### What you have to do
From the entries that follow, copy exactly the lines beginning at the line holding "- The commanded" and continuing through the line holding "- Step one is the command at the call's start".

### Data supplied
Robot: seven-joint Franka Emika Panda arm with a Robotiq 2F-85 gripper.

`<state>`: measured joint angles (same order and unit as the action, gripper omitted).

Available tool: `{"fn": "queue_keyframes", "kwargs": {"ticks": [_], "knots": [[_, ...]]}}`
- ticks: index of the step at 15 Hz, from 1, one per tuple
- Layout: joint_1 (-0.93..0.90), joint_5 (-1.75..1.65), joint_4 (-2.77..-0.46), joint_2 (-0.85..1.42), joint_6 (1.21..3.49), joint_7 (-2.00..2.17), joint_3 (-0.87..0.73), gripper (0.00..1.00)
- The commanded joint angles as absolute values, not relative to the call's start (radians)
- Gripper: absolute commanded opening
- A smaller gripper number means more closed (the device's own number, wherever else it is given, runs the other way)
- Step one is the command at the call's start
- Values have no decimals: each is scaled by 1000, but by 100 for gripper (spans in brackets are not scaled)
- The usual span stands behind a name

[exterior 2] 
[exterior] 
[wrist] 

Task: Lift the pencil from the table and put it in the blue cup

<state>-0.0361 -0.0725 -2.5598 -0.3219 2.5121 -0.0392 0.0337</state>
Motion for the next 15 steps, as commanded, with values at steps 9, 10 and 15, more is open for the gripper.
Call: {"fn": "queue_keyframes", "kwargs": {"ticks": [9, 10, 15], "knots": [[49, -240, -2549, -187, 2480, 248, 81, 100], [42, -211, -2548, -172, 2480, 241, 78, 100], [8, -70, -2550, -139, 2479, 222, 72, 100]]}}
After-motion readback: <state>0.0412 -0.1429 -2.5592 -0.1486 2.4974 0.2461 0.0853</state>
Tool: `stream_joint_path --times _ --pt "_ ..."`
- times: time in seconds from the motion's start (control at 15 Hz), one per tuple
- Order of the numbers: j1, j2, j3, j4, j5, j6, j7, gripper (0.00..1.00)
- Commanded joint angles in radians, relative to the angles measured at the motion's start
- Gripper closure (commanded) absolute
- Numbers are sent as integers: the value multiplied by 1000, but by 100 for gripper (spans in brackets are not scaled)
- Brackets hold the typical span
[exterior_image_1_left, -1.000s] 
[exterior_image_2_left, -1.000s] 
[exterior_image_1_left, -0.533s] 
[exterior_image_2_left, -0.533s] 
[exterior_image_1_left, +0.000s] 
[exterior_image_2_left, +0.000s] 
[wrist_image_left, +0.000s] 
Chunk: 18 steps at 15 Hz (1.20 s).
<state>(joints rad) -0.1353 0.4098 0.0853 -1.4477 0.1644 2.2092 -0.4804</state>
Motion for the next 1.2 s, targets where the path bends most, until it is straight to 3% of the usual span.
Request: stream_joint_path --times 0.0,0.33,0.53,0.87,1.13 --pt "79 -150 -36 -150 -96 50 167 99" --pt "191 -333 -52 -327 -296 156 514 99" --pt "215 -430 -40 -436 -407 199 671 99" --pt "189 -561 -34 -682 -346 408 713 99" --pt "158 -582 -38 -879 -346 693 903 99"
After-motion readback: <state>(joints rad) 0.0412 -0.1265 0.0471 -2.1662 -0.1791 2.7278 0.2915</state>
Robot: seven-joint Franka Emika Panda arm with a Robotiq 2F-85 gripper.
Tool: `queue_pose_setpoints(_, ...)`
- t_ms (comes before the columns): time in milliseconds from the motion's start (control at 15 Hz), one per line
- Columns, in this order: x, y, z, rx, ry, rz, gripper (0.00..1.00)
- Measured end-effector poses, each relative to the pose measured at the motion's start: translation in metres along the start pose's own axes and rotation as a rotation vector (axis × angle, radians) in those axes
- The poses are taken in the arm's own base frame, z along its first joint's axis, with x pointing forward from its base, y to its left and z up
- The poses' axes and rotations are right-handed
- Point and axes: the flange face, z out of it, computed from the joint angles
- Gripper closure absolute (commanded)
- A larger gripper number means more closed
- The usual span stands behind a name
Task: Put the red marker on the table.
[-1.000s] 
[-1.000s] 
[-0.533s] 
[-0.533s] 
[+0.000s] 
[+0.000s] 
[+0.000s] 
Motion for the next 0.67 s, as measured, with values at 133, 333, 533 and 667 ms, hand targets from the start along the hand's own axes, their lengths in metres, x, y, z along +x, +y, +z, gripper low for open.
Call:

### Exercise output
- The commanded joint angles as absolute values, not relative to the call's start (radians)
- Gripper: absolute commanded opening
- A smaller gripper number means more closed (the device's own number, wherever else it is given, runs the other way)
- Step one is the command at the call's start

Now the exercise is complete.